Test.StrictCheck.Observe.Unsafe

Description

This module defines the underlying unsafe primitives StrictCheck uses to implement purely functional observation of evaluation.

The "functions" in this module are not referentially transparent!

Synopsis

Documentation

entangle :: forall a. a -> (a, Thunk a) Source #

From some value of any type, produce a pair: a copy of the original value, and a Thunk of that same type, with their values determined by the order in which their values themselves are evaluated

If the copy of the value is evaluated to weak-head normal form before the returned Thunk, then any future inspection of the Thunk will show that it is equal to the original value wrapped in an Eval. However, if the copy of the value is not evaluated by the time the Thunk is evaluated, any future inspection of the Thunk will show that it is equal to Thunk.

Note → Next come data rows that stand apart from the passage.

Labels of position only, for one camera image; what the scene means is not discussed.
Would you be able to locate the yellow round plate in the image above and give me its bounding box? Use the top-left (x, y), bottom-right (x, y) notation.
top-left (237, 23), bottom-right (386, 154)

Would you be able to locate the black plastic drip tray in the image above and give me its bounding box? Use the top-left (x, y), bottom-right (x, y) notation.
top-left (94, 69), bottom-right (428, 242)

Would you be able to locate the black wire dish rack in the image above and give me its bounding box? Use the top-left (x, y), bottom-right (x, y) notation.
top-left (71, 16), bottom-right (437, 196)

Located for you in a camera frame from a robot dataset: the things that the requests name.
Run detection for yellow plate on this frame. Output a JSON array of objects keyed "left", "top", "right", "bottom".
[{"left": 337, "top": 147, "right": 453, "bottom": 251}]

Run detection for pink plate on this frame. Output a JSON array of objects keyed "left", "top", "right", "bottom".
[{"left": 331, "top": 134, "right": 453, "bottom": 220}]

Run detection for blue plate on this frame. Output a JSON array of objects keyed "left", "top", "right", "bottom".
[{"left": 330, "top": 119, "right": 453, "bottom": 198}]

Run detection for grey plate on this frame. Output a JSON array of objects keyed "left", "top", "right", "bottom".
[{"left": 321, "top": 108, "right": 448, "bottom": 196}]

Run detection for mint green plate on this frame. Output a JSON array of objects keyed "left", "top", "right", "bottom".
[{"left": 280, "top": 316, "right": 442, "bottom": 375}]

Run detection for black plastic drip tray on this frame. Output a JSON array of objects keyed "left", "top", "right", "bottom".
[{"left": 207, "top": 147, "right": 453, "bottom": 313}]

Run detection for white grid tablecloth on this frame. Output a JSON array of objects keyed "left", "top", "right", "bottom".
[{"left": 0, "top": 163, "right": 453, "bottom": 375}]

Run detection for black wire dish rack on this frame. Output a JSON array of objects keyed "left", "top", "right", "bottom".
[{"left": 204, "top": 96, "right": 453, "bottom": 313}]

A picture may be worth 1000 words:

>>> x = "hello," ++ " world"
>>> (x', t) = entangle x
>>> x'
"hello, world"
>>> t
Eval "hello, world"
>>> x = "hello," ++ " world"
>>> (x', t) = entangle x
>>> t
Thunk
>>> x'
"hello, world"
>>> t
Thunk

entangleShape :: Shaped a => a -> (a, Demand a) Source #

Recursively entangle an a, producing not merely a Thunk, but an entire Demand which is piecewise entangled with that value. Whatever portion of the entangled value is evaluated before the corresponding portion of the returned Demand will be represented in the shape of that Demand. However, any part of the returned Demand which is evaluated before the corresponding portion of the entangled value will be forever equal to Thunk.

The behavior of this function is even more tricky to predict than that of entangle, especially when evaluation of the entangled value and the corresponding Demand happen at the same time. In StrictCheck, all evaluation of the entangled value occurs before any evaluation of the Demand; we never interleave their evaluation.